All the Things You Are – Cezanne January 2014

This is an excerpt from All the Things You Are, which I played at last month’s gig in Houston with David Craig on bass and Keith Karnaky on drums. I have a lot of “outside” music posted on my youtube channel, and I wanted to posted something a little more swinging. I love playing standards.

 

The piano a little out of tune and it was recorded with my iPhone, but you can hear all the instruments pretty clearly. And how about these Houston musicians? Love Keith’s Zen Bebop solo.

I posted the entire tune, including my solo piano intro and David’s fine bass solo, on youtube.

What is “Accessible”? (Part 2)

In a previous post, I started thinking about what makes music “accessible”. This is a dirty word in some quarters, but I think it’s the highest compliment. If we could take the billions of promotional dollars spent pushing garbage out of the equation, I suggest we would see that accessibility in music has nothing to do with harmonic simplicity, tune length or “dumbing down” the music.
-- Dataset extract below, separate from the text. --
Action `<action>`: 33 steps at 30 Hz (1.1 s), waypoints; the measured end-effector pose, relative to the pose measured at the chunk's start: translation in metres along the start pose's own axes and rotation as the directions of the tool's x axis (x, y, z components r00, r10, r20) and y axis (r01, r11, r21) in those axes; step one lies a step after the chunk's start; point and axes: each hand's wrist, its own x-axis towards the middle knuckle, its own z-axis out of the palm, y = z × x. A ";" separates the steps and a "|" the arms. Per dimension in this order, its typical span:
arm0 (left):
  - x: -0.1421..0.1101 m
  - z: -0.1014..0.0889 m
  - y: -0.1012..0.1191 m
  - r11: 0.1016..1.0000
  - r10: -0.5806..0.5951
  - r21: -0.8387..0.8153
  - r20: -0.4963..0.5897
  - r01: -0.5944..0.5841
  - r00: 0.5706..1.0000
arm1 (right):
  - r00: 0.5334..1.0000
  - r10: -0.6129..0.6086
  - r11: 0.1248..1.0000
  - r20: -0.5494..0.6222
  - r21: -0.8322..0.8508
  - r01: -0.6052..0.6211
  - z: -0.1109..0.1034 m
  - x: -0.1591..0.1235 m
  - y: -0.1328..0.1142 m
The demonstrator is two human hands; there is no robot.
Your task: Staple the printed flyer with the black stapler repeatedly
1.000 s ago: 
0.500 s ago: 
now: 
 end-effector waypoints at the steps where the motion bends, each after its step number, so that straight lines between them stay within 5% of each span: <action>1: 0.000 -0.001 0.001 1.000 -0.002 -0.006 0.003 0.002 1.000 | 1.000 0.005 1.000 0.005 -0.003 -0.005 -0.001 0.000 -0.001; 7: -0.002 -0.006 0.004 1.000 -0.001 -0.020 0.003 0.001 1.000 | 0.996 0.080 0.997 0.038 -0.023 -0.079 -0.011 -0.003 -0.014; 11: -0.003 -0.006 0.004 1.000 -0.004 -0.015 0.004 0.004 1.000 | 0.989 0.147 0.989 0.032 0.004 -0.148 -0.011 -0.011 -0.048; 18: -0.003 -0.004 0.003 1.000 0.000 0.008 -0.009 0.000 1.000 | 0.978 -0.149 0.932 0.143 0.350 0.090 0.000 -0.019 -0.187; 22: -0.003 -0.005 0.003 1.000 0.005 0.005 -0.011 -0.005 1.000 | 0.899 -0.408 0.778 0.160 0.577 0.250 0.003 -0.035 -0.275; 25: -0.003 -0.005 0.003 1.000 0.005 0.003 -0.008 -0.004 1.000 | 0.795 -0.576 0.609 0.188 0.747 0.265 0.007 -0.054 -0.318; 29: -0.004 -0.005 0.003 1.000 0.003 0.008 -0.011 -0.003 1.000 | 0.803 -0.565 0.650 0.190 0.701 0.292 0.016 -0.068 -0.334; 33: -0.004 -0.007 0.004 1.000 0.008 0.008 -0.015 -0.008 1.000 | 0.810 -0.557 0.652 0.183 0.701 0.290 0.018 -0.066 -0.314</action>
A few years ago, I played a concert of completely improvised (“free”) music at a venue in Red Hook, Brooklyn. I had thought the drummer Klaus Kugel was going to be in town so I asked a couple of his colleagues to play – the bassist Hilliard Greene and the tenor saxophonist Louie Belogenis. (It turned out Klaus couldn’t make the gig due to visa issues but I’m so glad we did the gig anyway, with Billy Mintz on drums, because it was the first time, but not the last, that I got to play with Louie. I had played with Hill several times in the distant past, but always in a straight-ahead situation, mostly backing up a very good standards singer named Francina Connors. This Brooklyn gig was the first time we played free together and I suspect it had something to do with Hill asking me to play in his free-playing-on-standards In and Out trio which is always a complete blast.)

But I digresss. I wanted to talk about accessibility. So for reasons I can’t recall now, my brother and my mother came to this gig of “avant garde” music with no pre-ordained structures. They both loved it. Now, my brother is himself a very good musician with amazing ears, albeit with more of a taste for straight-ahead jazz. so you might have expected that he would at least have some appreciation for the abilities of these musicians. But it was deeper than that. Talking to him right after the concert, I could see that his mind had actually been a bit blown, in a good way.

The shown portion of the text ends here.